As the world welcomed January 1st, most of us, buoyed by the optimistic spirit of the New Year made lofty promises to ourselves: to be healthier, eat better, have a more concrete savings plan. Now a week into 2014, as sure as you’re still writing the date with a crossed out ‘2013′, a good number of us have already lapsed in our quest to finally reach our ideal weight, stop smoking, stop weekend outings or stop chewing Miraa and whatnot.
Most of us also set targets for our supply chain management firms to reach by the end of the year; goals that are equally at risk of slipping through the cracks before mid-month. So how do you prevent your company’s resolutions from going the route of “eat less greasy take away foods” in your journal?

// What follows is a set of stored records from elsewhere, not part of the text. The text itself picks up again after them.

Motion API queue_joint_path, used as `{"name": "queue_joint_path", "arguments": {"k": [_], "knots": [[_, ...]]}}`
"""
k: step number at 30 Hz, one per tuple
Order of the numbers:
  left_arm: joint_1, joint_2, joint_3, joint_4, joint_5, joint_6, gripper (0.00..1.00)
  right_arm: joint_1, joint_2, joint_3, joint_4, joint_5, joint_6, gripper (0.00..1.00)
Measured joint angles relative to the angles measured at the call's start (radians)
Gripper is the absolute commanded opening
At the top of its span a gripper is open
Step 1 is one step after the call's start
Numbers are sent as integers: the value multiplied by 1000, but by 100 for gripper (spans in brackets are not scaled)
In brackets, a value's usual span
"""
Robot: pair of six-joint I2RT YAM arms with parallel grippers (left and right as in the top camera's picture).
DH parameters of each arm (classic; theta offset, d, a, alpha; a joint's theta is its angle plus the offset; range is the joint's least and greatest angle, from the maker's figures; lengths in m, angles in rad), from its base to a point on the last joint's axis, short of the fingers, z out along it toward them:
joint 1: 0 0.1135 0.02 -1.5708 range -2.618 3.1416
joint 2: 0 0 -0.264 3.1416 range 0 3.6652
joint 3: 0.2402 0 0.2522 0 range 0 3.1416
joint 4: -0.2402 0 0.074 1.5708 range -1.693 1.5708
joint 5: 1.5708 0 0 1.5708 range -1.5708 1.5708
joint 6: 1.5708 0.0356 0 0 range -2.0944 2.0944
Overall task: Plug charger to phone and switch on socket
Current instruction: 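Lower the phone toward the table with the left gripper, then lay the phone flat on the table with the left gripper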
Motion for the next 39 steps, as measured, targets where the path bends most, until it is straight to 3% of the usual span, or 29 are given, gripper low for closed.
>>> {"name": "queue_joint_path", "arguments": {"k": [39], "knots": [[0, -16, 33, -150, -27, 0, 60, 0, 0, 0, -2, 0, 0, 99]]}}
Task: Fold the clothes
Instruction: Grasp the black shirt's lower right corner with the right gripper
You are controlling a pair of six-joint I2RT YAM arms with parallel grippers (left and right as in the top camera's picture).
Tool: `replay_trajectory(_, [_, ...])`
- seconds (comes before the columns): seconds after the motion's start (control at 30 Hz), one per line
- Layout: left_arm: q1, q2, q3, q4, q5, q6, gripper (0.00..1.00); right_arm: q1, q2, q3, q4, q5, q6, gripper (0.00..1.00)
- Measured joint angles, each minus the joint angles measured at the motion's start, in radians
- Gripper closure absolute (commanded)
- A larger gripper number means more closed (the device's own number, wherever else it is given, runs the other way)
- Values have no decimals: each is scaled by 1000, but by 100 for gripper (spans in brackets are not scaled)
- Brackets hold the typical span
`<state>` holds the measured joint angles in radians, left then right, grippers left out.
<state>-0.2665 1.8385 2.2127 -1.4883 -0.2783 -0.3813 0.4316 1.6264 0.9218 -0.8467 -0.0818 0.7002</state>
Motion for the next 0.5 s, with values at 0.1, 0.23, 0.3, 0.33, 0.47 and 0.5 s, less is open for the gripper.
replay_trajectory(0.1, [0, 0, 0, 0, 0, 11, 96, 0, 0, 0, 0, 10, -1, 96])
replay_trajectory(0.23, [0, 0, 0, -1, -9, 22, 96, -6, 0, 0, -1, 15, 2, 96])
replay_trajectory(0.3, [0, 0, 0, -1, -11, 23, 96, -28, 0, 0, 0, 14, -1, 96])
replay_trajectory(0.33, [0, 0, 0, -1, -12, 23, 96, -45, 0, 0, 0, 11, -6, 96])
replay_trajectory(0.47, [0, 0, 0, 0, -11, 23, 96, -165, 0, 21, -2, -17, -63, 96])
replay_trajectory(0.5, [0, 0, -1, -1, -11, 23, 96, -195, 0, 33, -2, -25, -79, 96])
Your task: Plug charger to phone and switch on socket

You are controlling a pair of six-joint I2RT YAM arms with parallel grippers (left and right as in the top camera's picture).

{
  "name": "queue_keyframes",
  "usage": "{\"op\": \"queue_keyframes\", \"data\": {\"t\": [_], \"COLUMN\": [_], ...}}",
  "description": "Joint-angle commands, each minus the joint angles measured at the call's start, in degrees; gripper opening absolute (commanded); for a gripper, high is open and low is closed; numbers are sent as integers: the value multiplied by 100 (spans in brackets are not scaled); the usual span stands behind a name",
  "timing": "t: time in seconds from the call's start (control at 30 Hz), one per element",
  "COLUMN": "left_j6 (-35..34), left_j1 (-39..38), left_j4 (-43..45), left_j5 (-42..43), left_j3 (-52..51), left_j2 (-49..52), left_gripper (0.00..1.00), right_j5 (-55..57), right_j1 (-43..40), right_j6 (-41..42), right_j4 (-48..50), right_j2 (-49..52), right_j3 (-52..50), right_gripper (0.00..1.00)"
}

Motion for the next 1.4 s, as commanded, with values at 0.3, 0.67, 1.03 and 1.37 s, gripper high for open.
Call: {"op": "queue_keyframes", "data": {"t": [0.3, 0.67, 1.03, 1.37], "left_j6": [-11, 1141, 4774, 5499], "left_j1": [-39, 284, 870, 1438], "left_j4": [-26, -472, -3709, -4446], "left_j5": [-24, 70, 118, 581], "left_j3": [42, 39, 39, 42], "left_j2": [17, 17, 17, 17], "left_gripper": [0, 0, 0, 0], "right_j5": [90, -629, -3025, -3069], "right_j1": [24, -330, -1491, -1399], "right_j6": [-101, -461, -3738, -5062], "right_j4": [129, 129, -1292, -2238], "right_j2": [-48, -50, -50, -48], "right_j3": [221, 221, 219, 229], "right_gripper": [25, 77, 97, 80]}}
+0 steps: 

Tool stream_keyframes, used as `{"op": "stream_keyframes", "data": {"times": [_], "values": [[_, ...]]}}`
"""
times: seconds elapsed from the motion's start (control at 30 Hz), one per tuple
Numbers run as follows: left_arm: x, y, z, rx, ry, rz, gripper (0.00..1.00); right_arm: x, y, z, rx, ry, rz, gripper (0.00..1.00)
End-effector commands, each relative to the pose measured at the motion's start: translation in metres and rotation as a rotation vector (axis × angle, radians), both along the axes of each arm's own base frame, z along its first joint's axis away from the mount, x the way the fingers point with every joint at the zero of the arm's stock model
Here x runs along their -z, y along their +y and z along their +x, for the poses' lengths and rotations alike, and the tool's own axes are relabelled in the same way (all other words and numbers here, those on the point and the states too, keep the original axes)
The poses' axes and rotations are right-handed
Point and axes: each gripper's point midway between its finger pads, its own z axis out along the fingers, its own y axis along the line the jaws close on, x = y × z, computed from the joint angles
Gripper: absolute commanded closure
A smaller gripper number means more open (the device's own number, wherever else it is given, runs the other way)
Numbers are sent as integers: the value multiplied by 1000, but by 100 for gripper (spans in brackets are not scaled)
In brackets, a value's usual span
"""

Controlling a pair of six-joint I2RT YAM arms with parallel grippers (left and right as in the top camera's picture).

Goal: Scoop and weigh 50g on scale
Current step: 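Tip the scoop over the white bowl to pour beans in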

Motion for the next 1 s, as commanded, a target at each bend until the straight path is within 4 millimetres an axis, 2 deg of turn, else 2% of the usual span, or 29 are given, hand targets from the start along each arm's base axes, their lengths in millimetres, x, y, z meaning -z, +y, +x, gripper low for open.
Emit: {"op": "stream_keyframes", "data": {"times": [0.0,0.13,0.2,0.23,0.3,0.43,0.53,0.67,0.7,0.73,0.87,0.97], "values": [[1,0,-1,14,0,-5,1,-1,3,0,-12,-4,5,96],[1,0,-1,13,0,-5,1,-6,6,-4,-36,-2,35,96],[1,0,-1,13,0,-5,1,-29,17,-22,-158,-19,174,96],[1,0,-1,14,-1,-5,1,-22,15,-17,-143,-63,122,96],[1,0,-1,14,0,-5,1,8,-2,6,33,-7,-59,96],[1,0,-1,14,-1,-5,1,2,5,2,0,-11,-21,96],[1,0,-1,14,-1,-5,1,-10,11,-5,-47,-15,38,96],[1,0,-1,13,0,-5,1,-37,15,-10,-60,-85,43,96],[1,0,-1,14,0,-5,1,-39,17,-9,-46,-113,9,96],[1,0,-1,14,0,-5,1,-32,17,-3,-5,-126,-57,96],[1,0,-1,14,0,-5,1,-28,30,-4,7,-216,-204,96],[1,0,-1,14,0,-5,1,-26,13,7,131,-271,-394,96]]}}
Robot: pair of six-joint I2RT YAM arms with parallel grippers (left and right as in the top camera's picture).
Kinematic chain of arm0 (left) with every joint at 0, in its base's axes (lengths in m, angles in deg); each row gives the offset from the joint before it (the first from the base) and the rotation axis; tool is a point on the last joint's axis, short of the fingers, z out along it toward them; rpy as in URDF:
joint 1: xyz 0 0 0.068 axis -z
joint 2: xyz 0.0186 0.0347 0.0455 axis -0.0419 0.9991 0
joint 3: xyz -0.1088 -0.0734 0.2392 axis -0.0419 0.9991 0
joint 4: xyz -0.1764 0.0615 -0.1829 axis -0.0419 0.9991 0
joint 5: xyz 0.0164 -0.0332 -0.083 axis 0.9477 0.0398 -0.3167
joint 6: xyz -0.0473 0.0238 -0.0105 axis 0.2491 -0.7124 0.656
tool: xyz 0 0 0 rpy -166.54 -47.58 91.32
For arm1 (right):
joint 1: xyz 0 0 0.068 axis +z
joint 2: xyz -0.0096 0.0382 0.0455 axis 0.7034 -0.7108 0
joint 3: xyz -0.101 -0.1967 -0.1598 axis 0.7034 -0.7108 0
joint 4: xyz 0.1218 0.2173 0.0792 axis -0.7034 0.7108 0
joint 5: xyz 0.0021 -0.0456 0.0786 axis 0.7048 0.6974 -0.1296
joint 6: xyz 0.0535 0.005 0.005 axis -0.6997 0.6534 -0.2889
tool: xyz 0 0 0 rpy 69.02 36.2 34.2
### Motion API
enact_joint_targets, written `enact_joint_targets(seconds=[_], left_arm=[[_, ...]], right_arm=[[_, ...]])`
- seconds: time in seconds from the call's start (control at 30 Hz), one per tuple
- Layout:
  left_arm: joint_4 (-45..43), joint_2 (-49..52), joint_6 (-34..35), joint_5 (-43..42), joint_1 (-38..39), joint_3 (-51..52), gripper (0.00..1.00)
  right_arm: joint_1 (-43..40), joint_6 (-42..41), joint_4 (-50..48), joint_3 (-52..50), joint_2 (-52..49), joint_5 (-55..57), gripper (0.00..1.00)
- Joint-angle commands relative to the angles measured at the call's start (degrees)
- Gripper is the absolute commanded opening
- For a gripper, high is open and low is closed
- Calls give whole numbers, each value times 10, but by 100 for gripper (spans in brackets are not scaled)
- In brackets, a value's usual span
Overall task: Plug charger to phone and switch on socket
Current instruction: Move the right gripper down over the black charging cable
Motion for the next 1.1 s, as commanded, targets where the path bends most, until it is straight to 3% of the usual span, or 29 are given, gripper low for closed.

When setting goals for your logistics firm to accomplish over the year, it is important to be realistic. While “Achieve 500% increase in profits” may look good up on your notice board, it is highly unlikely to come to fruition. Such excessively optimistic targets usually have one of two effects: either employees and management will be unable to cope with the pressure of expectations, leaving them unmotivated and disappointed in themselves, or they will not take the goal seriously and consider it too absurd to try to reach for.
When setting goals, it is important to assess previous company performance and growth rate, factoring in for industry growth or opportunities in the near future, using the resultant data as a solid, credible baseline for desired growth that is attainable and grounded in reality.
Your New Year’s resolutions for your company can be selected from various arenas of its functions: you can choose to aim for greater efficiency in transfer of goods, you may want to keep better inventory, or reduce losses caused by pilfering. The motive behind a resolution is specific to each participating supply chain manager. What is constant, however, is that depending on the direction you would like your firm to take in 2014, you will need to identify your areas of weakness or potential expansion, then work to strengthen or build upon them to reach intended targets decided upon.
A common failing in the usual “jog more often” resolutions is that people tend to make these goals then fail to put in place structures for accountability. As savvy logistics managers, this is a pitfall we intend to avoid. Involving all department or firm employees creates a network of individuals working towards a common goal who can be utilized for good: assigning different groups of employees the duty of policing specific resolutions will ensure that there is always someone keeping track of progress and reminding those tasked with furthering company dreams of their responsibilities. This type of “policing”, usually with enforcers reporting updates to management personnel, ensures resolutions are not quickly forgotten, along with abandoned treadmills and brand new jogging shoes.
Goals meant to stretch to the end of the year need also be broken down into ‘bite sized’ bits: monthly checkpoints that can be referred to in determining whether the logistics firm is on track to meet goals by the end of the year. An example would be where, say, a supply chain management firm hopes to move 120,000 units of product by the end of the year. Instead of waiting until December to tally numbers, each month can have a separate target of 10,000 units. In this way, should January only see activity of 6,000, the failing can be quickly noticed and the February target adjusted to 14,000 units to compensate. This ensures that there are no surprises at the end of the year, good or bad, as management has a fair idea of whether targets will be met as the deadline closes in.
With a bit of employee support, dedication and rejecting the temptation to build “double the lorry fleet in 3 months” castles in the sky, you too can guide your supply chain management firm towards true success in 2014, and meet your every target. We wish you a prosperous new year, and to you all, best of good luck.